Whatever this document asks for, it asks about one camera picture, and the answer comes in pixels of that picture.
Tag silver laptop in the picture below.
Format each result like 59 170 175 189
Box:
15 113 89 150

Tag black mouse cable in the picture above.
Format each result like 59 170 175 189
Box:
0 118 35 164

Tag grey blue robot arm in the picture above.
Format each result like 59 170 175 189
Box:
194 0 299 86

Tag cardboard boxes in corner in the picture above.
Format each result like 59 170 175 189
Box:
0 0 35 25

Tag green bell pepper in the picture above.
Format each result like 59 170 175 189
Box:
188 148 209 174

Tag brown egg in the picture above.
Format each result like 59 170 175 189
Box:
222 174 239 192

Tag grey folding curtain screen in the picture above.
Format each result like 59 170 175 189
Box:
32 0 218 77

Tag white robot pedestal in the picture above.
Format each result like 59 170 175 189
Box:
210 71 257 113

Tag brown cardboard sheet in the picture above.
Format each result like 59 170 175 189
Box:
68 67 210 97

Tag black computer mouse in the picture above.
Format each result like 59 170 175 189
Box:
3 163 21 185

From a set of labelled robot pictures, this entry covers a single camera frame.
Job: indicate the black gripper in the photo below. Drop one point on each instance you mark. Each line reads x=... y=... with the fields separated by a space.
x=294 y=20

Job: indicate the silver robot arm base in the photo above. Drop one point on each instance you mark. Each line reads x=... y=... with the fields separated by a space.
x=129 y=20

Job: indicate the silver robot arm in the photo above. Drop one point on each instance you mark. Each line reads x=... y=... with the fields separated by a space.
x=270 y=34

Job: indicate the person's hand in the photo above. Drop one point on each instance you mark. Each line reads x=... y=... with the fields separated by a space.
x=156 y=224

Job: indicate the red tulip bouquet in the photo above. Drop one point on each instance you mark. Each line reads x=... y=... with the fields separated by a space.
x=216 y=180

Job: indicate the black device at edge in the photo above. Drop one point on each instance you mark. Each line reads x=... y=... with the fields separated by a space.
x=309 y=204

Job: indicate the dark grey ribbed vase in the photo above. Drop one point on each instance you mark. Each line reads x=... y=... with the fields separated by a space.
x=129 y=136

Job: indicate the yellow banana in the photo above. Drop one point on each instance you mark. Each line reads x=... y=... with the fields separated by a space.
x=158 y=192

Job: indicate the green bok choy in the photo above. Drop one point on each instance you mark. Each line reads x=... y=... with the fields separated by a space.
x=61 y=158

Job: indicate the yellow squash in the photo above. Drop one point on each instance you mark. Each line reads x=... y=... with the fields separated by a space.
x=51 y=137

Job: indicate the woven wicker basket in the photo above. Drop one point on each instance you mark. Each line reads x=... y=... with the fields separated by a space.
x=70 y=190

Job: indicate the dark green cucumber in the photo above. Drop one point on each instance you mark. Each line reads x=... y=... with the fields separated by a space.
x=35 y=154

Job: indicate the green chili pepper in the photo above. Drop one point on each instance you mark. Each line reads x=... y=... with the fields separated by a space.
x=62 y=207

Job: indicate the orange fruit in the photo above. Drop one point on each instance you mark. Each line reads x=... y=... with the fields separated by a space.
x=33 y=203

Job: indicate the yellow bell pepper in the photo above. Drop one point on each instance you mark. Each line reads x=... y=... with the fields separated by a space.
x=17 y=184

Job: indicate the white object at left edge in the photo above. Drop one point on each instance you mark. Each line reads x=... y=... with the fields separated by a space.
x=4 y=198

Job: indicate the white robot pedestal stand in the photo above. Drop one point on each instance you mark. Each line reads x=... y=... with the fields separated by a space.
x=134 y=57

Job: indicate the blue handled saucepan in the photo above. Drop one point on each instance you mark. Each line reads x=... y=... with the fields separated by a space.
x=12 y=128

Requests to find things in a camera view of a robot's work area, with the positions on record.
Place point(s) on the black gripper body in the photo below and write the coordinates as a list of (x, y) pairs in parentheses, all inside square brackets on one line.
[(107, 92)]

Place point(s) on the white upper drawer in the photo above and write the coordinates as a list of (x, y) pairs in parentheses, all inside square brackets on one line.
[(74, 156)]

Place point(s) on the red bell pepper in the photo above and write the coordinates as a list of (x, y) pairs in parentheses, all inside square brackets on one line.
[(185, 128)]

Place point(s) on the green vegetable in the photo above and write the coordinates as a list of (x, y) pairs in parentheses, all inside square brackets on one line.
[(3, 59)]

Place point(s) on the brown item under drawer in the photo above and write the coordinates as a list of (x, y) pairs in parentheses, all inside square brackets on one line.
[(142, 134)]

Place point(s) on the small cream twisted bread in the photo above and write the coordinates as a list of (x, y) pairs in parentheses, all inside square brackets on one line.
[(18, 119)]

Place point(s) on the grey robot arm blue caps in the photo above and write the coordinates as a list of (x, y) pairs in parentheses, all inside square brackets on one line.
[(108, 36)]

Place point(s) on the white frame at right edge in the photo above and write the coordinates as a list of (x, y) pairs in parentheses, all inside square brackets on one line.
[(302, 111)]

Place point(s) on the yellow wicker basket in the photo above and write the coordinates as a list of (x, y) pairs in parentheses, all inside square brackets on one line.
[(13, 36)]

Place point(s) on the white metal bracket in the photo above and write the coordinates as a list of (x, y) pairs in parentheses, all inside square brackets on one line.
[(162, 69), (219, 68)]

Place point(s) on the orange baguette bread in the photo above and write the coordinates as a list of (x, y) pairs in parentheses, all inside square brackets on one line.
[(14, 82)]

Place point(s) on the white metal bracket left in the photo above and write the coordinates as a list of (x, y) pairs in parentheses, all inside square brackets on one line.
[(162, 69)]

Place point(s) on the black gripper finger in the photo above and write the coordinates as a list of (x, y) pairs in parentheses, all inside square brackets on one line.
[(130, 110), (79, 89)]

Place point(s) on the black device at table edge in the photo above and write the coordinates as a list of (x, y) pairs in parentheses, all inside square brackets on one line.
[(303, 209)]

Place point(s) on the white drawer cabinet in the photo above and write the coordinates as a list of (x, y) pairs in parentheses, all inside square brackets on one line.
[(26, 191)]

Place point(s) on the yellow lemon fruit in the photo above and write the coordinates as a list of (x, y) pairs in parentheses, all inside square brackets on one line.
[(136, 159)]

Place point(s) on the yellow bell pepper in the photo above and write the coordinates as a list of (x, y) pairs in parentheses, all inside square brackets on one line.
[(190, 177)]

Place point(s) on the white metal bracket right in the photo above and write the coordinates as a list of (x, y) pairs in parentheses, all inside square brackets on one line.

————————

▶ [TASK DESCRIPTION]
Only the lines from the beginning of the listing through the line containing "Tag green bell pepper in the picture above." are wanted, each restated word for word.

▶ [COMPLETED TASK]
Whatever this document asks for, it asks about one camera picture, and the answer comes in pixels of that picture.
Tag silver laptop in the picture below.
Format each result like 59 170 175 189
Box:
15 113 89 150

Tag black mouse cable in the picture above.
Format each result like 59 170 175 189
Box:
0 118 35 164

Tag grey blue robot arm in the picture above.
Format each result like 59 170 175 189
Box:
194 0 299 86

Tag cardboard boxes in corner in the picture above.
Format each result like 59 170 175 189
Box:
0 0 35 25

Tag green bell pepper in the picture above.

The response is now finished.